Filter the records down to the lines that hold the word "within", and copy each of those lines.

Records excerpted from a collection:
----------------------------------------
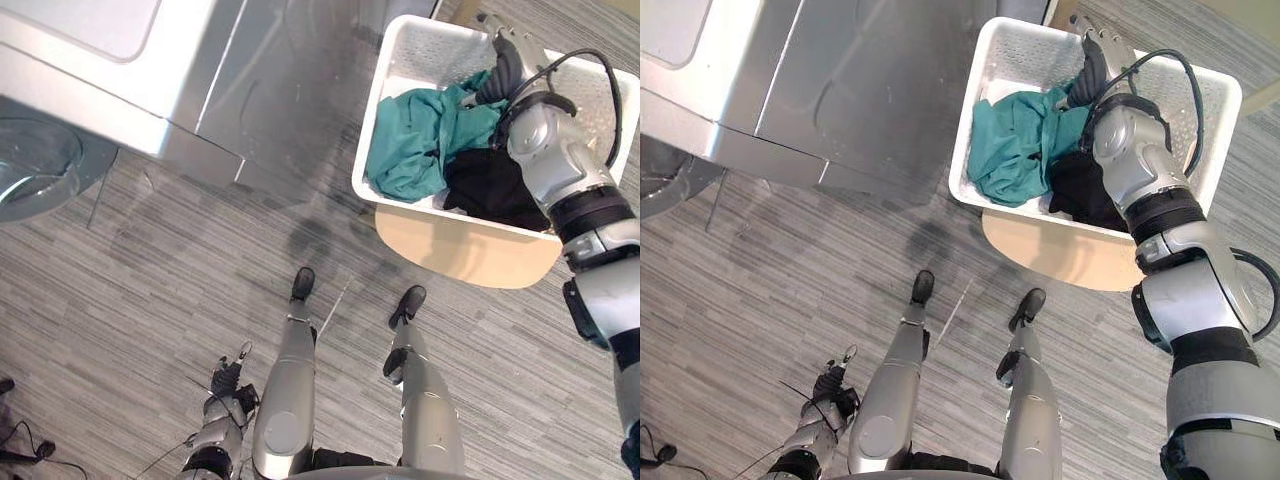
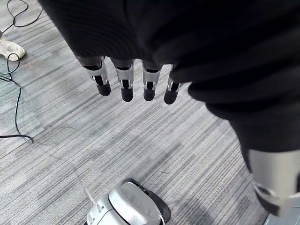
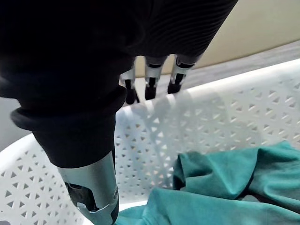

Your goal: Pick up the laundry basket with both hands and put the clothes into the washing machine.

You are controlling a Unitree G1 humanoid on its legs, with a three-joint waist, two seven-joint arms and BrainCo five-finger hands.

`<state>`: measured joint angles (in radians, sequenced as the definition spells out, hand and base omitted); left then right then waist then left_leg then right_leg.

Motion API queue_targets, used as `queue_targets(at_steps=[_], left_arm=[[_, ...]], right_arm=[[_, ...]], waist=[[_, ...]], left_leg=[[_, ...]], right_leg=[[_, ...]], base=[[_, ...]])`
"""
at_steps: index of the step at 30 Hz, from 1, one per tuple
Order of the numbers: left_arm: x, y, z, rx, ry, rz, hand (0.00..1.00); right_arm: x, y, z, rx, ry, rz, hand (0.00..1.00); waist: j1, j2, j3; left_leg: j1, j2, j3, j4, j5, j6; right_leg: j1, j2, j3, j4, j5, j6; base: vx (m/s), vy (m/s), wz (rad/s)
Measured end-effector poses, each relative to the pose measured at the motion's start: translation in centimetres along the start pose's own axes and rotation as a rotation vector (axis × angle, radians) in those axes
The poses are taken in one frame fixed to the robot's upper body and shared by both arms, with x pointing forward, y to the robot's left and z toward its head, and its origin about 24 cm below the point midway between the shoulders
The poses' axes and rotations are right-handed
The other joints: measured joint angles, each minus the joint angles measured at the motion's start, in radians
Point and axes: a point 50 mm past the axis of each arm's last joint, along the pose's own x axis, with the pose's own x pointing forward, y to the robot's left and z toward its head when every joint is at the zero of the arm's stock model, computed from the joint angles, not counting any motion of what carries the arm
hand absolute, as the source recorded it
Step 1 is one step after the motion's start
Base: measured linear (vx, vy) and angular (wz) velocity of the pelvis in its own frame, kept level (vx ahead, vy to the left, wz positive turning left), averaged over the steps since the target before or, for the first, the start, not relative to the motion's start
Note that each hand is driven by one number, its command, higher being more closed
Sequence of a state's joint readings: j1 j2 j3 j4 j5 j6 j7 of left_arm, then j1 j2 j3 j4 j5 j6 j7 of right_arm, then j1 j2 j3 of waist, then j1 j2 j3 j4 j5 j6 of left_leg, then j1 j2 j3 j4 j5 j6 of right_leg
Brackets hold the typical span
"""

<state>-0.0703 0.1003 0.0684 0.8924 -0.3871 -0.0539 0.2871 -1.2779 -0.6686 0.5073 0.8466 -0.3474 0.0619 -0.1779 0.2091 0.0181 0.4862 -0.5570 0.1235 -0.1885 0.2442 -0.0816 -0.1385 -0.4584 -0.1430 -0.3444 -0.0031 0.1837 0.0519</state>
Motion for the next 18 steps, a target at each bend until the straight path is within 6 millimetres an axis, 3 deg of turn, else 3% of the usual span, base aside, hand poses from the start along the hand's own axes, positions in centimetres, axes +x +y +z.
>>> queue_targets(at_steps=[9, 14, 18], left_arm=[[0.2, -1.3, 1.2, -0.015, -0.028, -0.017, 0.0], [0.3, -2.8, 2.7, -0.031, -0.075, -0.039, 0.0], [0.1, -4.1, 3.9, -0.037, -0.121, -0.07, 0.0]], right_arm=[[0.6, -2.4, -1.9, 0.045, 0.116, -0.126, 0.0], [0.6, -4.5, -3.0, 0.058, 0.147, -0.223, 0.0], [0.3, -6.4, -4.0, 0.082, 0.166, -0.312, 0.0]], waist=[[0.027, 0.0, 0.0], [0.054, 0.002, 0.001], [0.058, 0.01, 0.003]], left_leg=[[-0.077, -0.001, -0.033, -0.002, 0.018, -0.011], [-0.14, -0.003, -0.058, 0.001, 0.031, -0.019], [-0.204, -0.011, -0.097, 0.029, 0.032, -0.022]], right_leg=[[-0.055, 0.003, -0.032, -0.004, 0.0, 0.0], [-0.105, 0.006, -0.045, -0.003, 0.0, 0.0], [-0.145, 0.003, -0.076, 0.019, -0.004, 0.005]], base=[[-0.02, 0.018, 0.09], [-0.04, 0.024, 0.09], [-0.04, 0.032, 0.16]])
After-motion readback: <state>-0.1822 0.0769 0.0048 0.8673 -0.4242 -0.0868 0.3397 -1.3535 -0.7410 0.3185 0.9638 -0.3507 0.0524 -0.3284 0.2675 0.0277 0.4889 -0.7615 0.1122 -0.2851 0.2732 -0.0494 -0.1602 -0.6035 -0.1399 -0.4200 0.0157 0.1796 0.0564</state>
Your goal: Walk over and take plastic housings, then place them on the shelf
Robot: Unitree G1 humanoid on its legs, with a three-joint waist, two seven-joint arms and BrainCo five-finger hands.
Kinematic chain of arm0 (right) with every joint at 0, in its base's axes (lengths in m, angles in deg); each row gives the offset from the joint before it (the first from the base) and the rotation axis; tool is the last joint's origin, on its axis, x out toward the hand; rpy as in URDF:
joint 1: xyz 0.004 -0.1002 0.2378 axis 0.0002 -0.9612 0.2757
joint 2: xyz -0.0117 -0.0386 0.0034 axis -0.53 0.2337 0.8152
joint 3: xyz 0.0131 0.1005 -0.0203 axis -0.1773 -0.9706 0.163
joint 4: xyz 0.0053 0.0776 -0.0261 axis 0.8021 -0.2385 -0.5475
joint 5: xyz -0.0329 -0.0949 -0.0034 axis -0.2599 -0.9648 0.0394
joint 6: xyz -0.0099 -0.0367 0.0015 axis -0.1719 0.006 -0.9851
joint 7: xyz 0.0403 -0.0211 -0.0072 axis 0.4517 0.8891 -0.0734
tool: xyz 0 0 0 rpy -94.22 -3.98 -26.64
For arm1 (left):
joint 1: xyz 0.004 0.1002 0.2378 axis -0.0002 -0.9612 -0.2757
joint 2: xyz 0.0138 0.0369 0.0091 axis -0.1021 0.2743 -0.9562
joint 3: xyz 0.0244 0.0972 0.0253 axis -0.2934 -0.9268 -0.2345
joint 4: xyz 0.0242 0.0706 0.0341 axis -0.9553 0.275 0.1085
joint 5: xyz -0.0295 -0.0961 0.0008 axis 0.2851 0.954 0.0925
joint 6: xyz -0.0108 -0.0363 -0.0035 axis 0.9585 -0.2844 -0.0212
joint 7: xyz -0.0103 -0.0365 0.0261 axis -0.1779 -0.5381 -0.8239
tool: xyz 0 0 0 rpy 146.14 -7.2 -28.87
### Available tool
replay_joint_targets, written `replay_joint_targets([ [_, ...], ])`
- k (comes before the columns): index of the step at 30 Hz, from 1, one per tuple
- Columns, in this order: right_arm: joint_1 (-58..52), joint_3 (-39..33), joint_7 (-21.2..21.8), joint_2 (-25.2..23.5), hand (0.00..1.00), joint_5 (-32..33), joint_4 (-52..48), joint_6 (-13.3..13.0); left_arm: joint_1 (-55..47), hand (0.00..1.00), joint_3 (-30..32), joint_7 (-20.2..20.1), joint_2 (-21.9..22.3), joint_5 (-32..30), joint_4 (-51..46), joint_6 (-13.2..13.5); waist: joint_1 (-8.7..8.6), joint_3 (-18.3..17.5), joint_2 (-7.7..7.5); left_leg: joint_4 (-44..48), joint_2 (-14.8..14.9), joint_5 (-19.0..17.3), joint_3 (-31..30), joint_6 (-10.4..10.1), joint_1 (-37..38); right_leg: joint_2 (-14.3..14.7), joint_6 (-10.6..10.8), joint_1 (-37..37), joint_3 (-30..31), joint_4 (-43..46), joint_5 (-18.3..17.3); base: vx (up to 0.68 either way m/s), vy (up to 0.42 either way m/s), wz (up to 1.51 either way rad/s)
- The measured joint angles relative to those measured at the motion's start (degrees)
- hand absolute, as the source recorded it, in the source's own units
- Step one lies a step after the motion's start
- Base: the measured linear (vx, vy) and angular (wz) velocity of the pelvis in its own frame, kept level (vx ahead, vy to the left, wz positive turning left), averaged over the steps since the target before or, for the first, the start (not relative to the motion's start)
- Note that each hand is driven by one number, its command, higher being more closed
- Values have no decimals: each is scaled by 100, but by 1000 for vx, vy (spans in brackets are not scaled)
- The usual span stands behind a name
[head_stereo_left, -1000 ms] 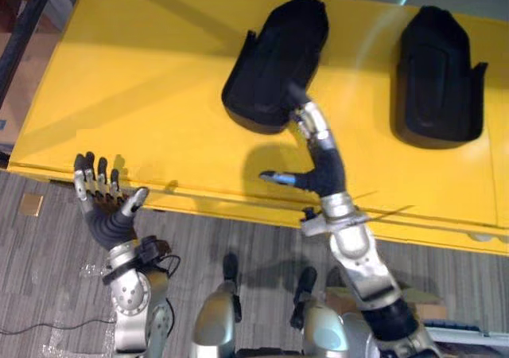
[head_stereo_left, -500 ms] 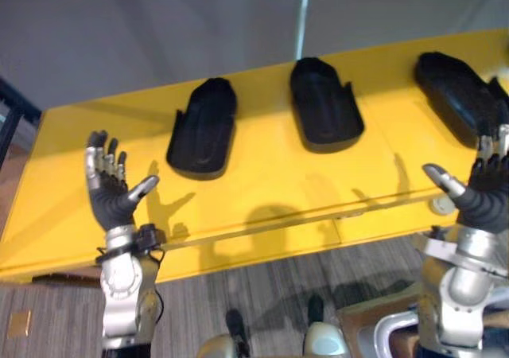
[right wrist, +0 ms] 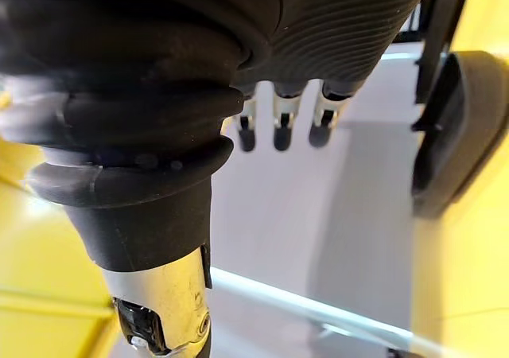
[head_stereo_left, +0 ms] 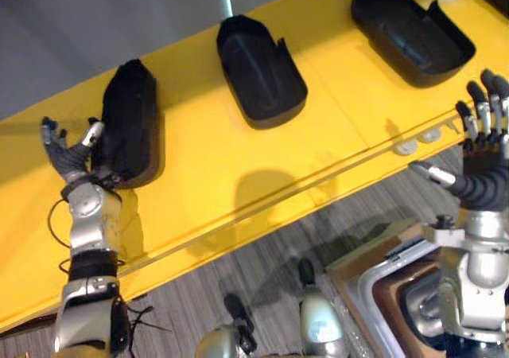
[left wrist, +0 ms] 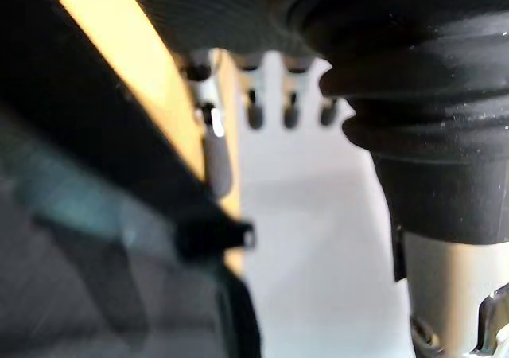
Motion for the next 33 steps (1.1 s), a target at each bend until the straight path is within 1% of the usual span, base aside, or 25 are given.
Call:
replay_joint_targets([
  [1, -3, 31, -3, 0, 0, 0, 0, 0, 31, 0, 49, 133, 0, -6, 1, 105, -6, 32, -12, 0, 1, 0, -1, 0, 0, 0, 0, 0, 0, 1, 0, 11, -3, 3],
  [2, -9, 99, -6, -1, 0, 0, 0, 0, 76, 0, 102, 387, -6, -171, 0, 281, -15, 89, -26, -1, 0, 0, -2, 0, -9, -1, 0, -3, -3, 0, 0, 0, 0, 0],
  [4, -13, 172, -6, -11, 0, -5, 0, 1, 83, 0, 220, 660, -5, -473, -15, 481, -22, 162, -24, -1, 0, 0, -7, 0, -13, -2, 0, -4, -6, 0, 0, 8, -3, 3],
  [5, -30, 177, -9, -14, 0, -6, 2, 2, 79, 0, 280, 757, -5, -505, -53, 591, -21, 180, -19, -1, 0, -1, -14, 1, -23, -2, -1, -4, -14, -4, -1, 8, -4, 4],
  [6, -45, 178, -13, -20, 0, -8, 2, 2, 75, 0, 294, 760, -5, -506, -89, 627, -14, 180, -19, -1, 1, -1, -19, 1, -25, -1, -1, -3, -18, -7, -1, 8, -7, 4],
  [8, -73, 182, -34, -59, 0, -16, 1, 2, 51, 0, 291, 645, -4, -504, -293, 759, 12, 180, -19, -1, 5, -1, -28, 1, -25, 1, -3, 2, -23, -7, -2, 0, 0, 0],
  [9, -95, 206, -87, -92, 0, -19, 1, 4, 24, 0, 288, 495, -2, -502, -470, 821, 22, 180, -19, 0, 3, -2, -29, 2, -25, -2, -3, 4, -23, -7, -2, 0, 0, 0],
  [10, -114, 212, -102, -104, 0, -20, 1, 7, 13, 0, 284, 435, -2, -502, -549, 827, 26, 180, -19, 1, 2, -2, -30, 2, -24, -3, -2, 5, -23, -7, -2, 0, 0, 0],
  [12, -154, 217, -132, -136, 0, -23, -2, 68, -262, 0, 245, -11, 34, -487, -1312, 833, 38, 180, -19, 6, -2, -4, -60, 5, -10, -12, -2, 25, -33, -7, -3, 0, 0, 0],
  [13, -177, 217, -135, -140, 0, -28, -4, 81, -350, 0, 224, -102, 60, -483, -1514, 833, 38, 180, -19, 6, -3, -4, -65, 5, -4, -14, -2, 34, -38, -7, -3, 0, 0, 0],
  [15, -300, 218, -147, -210, 0, -36, -20, 168, -648, 0, 143, -465, 352, -432, -2278, 825, 37, 184, -11, 6, -3, -5, -139, 5, 75, -26, -2, 186, -146, -56, -7, 1, -6, 12],
  [16, -329, 218, -149, -244, 0, -45, -31, 172, -746, 0, 133, -532, 454, -434, -2493, 814, 41, 183, -10, 3, -2, -7, -143, 6, 105, -27, -4, 233, -156, -68, -13, -6, -2, 9],
  [17, -357, 220, -151, -299, 0, -93, -90, 174, -981, 0, 86, -639, 582, -436, -2940, 785, 76, 183, -9, -5, -3, -14, -143, 2, 148, -29, -12, 272, -163, -67, -28, -17, 2, 3],
  [18, -372, 223, -155, -329, 0, -158, -139, 174, -1218, 0, 24, -716, 682, -431, -3344, 705, 99, 172, 11, 1, -8, -20, -148, 5, 156, -38, -11, 297, -172, -72, -31, 0, 0, 0],
  [19, -374, 227, -165, -336, 0, -185, -141, 177, -1327, 0, 1, -764, 720, -423, -3512, 612, 103, 169, 18, 3, -11, -20, -157, 5, 159, -43, -9, 313, -183, -78, -32, -19, 3, 6],
  [21, -418, 234, -250, -339, 0, -365, -163, 227, -1600, 0, -15, -893, 855, -397, -3776, 211, 182, 127, 90, 8, -26, -19, -168, 6, 158, -59, -8, 325, -210, -86, -31, -19, 2, 5],
  [22, -429, 234, -252, -339, 0, -407, -167, 244, -1636, 0, -14, -894, 896, -395, -3774, 95, 201, 109, 119, 7, -31, -19, -176, 7, 155, -67, -7, 330, -236, -90, -30, -11, 1, 8],
  [24, -483, 228, -329, -339, 0, -705, -250, 298, -1830, 0, -14, -864, 933, -424, -3785, -385, 210, 46, 222, 6, -40, -17, -293, 8, 150, -81, -5, 407, -328, -141, -28, 2, -3, 17],
  [26, -508, 195, -454, -333, 0, -949, -367, 287, -1970, 0, 17, -811, 932, -446, -3801, -629, 249, 12, 275, 5, -34, -17, -306, 8, 150, -77, -5, 428, -357, -154, -28, 6, -7, 11],
  [28, -494, 163, -551, -329, 0, -1092, -421, 257, -2090, 0, 63, -767, 931, -450, -3798, -788, 272, -11, 312, 3, -34, -16, -325, 7, 137, -80, -5, 432, -394, -162, -27, 6, -9, 6],
  [30, -489, 62, -651, -324, 0, -1158, -505, 216, -2209, 0, 116, -700, 931, -451, -3799, -853, 285, -19, 324, 0, -35, -16, -374, 8, 133, -85, -5, 443, -429, -162, -27, 6, -7, 7],
  [31, -480, -31, -693, -323, 0, -1161, -574, 119, -2256, 0, 244, -688, 931, -450, -3780, -939, 285, -19, 324, 2, -35, -15, -398, 8, 123, -86, -5, 445, -443, -164, -27, 0, -6, 9],
  [33, -431, -175, -760, -302, 0, -1154, -626, -1, -2312, 0, 405, -679, 929, -453, -3743, -959, 285, -20, 325, 18, -35, -11, -446, 12, 87, -90, -5, 444, -475, -165, -27, -4, -7, 10],
])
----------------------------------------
WRITTEN SOLUTION:
Motion for the next 18 steps, a target at each bend until the straight path is within 6 millimetres an axis, 3 deg of turn, else 3% of the usual span, base aside, hand poses from the start along the hand's own axes, positions in centimetres, axes +x +y +z.
Motion for the next 33 steps (1.1 s), a target at each bend until the straight path is within 1% of the usual span, base aside, or 25 are given.

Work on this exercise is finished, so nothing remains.